As for Christiane, under the unconscious pressure of Madame Icardon, her mother's old companion, who had become her intimate adviser since the Marquise's death, a pressure to which was added that of her father and the interested indifference of her brother, she consented to marry this big, overrich youth, who was not ugly but scarcely pleased her, just as she would have consented to spend a summer in a disagreeable country.

She found him a good fellow, kind, not stupid, nice in intimate relations; but she frequently laughed at him along with Gontran, whose gratitude was of the perfidious order.

He would say to her: "Your husband is rosier and balder than ever. He looks like a sickly flower, or a sucking pig with its hair shaved off. Where does he get these colors?"

She would reply: "I assure you I have nothing to do with it. There are days when I feel inclined to paste him on a box of sugar-plums."

But they had arrived in front of the baths. Two men were seated on straw chairs with their backs to the wall, smoking their pipes, one at each side of the door.

Said Gontran: "Look, here are two good types. Watch the fellow at the right, the hunchback with the Greek cap! That's Père Printemps, an ex-jailer from Riom, who has become the guardian, almost the manager, of the Enval establishment. For him nothing is changed, and he governs the invalids just as he did his prisoners in former days. The bathers are always prisoners, their bathing-boxes are cells, the douche-room a black-hole, and the place where Doctor Bonnefille practices his stomach-washings with the aid of the Baraduc sounding-line a chamber of mysterious torture. He does not salute any of the men on the strength of the principle that all convicts are contemptible beings. He treats women with much more consideration, upon my honor – a consideration mingled with astonishment, for he had none of them under his control in the prison of Riom. That retreat being destined for males only, he has not yet got accustomed to talking to members of the fair sex. The other fellow is the cashier. I defy you to make him write your name. You are just going to see."

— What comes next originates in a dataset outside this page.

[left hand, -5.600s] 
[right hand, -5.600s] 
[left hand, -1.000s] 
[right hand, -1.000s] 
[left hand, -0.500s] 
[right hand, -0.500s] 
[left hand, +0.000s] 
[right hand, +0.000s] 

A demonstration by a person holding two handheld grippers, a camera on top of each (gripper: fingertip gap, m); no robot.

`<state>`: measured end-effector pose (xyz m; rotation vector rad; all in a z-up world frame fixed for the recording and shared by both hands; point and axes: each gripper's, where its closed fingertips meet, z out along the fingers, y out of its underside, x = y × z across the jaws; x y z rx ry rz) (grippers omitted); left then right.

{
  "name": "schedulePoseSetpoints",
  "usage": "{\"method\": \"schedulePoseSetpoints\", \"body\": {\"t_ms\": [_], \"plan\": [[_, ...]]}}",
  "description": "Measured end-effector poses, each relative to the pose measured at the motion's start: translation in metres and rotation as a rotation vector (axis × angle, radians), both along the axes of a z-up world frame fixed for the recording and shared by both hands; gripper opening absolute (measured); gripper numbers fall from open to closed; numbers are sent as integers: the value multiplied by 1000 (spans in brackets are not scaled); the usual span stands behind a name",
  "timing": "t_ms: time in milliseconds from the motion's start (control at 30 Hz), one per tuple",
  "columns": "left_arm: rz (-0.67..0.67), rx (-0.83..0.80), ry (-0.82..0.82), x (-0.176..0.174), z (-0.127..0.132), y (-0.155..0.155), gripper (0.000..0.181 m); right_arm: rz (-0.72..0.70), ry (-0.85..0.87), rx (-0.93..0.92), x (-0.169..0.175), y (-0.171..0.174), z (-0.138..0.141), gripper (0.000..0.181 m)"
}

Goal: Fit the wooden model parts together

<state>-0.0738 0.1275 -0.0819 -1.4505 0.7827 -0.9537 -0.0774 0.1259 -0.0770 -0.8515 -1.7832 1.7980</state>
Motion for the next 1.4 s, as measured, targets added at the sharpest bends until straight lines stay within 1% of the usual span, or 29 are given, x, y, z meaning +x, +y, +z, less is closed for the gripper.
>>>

And Gontran, addressing the man at the left, slowly said:

"Monsieur Seminois, this is my sister, Madame Andermatt, who wants to subscribe for a dozen baths."

The cashier, very tall, very thin, with a poor appearance, rose up, went into his office, which exactly faced the study of the medical inspector, opened his book, and asked:

"What name?"

"Andermatt."

"What did you say?"

"Andermatt."

"How do you spell it?"

"A-n-d-e-r-m-a-t-t."

"All right."

And he slowly wrote it down. When he had finished, Gontran asked:

"Would you kindly read over my sister's name?"

"Yes, Monsieur! Madame Anterpat."

Christiane laughed till the tears came into her eyes, paid for her tickets, and then asked:

"What is it that one hears up there?"

Gontran took her arm in his. Two angry voices reached their ears on the stairs. They went up, opened a door, and saw a large coffee-room with a billiard table in the center. Two men in their shirt-sleeves at opposite sides of the billiard-table, each with a cue in his hand, were furiously abusing one another.